Function of the lagoon
As much as temperature determines the ecology of ecosystems in temperate countries, in tropical countries such as Sri Lanka, rain determines their ecology, in combination with other factors including temperature. The lagoon receives more rain and run-off during the first inter-monsoon (March–April), beginning of southwest monsoon (May–Sept) and the second inter-monsoon (Oct–Nov). In wet weather, run-off from the Muthurajawela catchment flows into the marshes, remains for sometime, filters and then discharges into Negombo Lagoon.

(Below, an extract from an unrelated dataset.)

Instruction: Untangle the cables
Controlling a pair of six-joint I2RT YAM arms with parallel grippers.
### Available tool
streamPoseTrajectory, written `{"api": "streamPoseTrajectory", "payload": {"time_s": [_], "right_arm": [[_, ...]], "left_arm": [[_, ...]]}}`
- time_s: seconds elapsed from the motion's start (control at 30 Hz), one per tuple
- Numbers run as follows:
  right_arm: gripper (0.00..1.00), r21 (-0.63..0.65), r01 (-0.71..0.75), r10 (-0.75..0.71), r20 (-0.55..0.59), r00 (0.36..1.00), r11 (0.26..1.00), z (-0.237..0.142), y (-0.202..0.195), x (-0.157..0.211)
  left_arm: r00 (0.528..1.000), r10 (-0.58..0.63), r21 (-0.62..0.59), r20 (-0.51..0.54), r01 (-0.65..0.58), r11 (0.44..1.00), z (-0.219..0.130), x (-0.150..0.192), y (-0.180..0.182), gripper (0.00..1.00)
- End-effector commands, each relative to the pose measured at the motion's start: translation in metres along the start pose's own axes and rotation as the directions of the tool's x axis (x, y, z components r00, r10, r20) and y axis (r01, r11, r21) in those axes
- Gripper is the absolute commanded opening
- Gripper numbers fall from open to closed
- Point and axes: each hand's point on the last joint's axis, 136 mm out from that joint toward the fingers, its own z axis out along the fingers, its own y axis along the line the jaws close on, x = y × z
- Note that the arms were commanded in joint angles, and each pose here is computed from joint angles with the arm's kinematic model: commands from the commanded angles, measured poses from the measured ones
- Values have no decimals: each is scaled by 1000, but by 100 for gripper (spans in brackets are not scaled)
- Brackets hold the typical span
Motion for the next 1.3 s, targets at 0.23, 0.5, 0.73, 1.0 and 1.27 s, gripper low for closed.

Following heavy rains, runoff and seepage, salinity in the lagoon drops almost to freshwater level in May and again in Oct–Dec. The water temperature is high from March–May (32°C) and low from Dec–Jan (27°C). Being close to the equator, the tidal fluctuation in Sri Lanka is generally low. From the daily measurements of the tide at Munnakkara from 1976–1977, the mean spring tide fluctuation (on full moon and new moon) was found to be 18 cm, and the mean neap tide fluctuation (on quarter moon) was 2 cm. In the wet months, the intermittent rain and run-off from the catchment gradually increases the mean water level by about 28 cm, while experiencing the daily tidal fluctuations from that level. Following heavy rains, the lagoon swells, the water level remains raised for few days or even a week, if the rain persists, and in a day or two the water level drops rapidly. The entire range of fluctuation of the lagoon caused by the tide and runoff would be around 73 cm, whereas Malaysian and Singapore lagoons record 1-2 m fluctuation from the tide alone.
The rain drives the processes in the lagoon, including changes in salinity, water level, flow speed, turbidity, nutrients and primary productivity, and to a lesser extent the water temperature, pH and dissolved oxygen. Combination of factors can have a cumulative effect, as evident from rain and wind on the lagoon, when one begins to shiver in an open boat. Oysters on mangrove roots spawn in March–April in the first inter-monsoon, when the temperature is high (20°–30°C) and salinity is above 1%. But, as the mean water level in the lagoon drops from June to August in the SW monsoon, the juvenile oysters that settled on the upper part of the mangrove roots die in large numbers, as they get exposed. Among the grapsid crabs, rain induces them to moult and females develop eggs in Oct–Nov in the second inter-monsoon and a large number of juvenile crabs occur in mangrove islets in Jan–March.
Sea crabs are also caught in large numbers from the lagoon and the adjacent sea from March–April during the first inter-monsoon. Rain also influences polychaete worms to come to the upper layers of soil, as the water table rises after rains. The burrows of the grapsid crab Neosermatium smithi get filled with water, and the crabs actively build mud turrets upwards. Juvenile grouper or kossa (Epinephelus) collections from the lagoon for export, increases after heavy rains. All the commercially important prawn species (kiri issa, kurutu issa and malissa) spawn twice a year during the rainy season in March–April and again in Sept–Nov. The fisher families who have been operating Stake seine nets (Kattudel) since 1721, also catch a large amount of prawns, fish and crabs after heavy rain, probably due to the strong flow.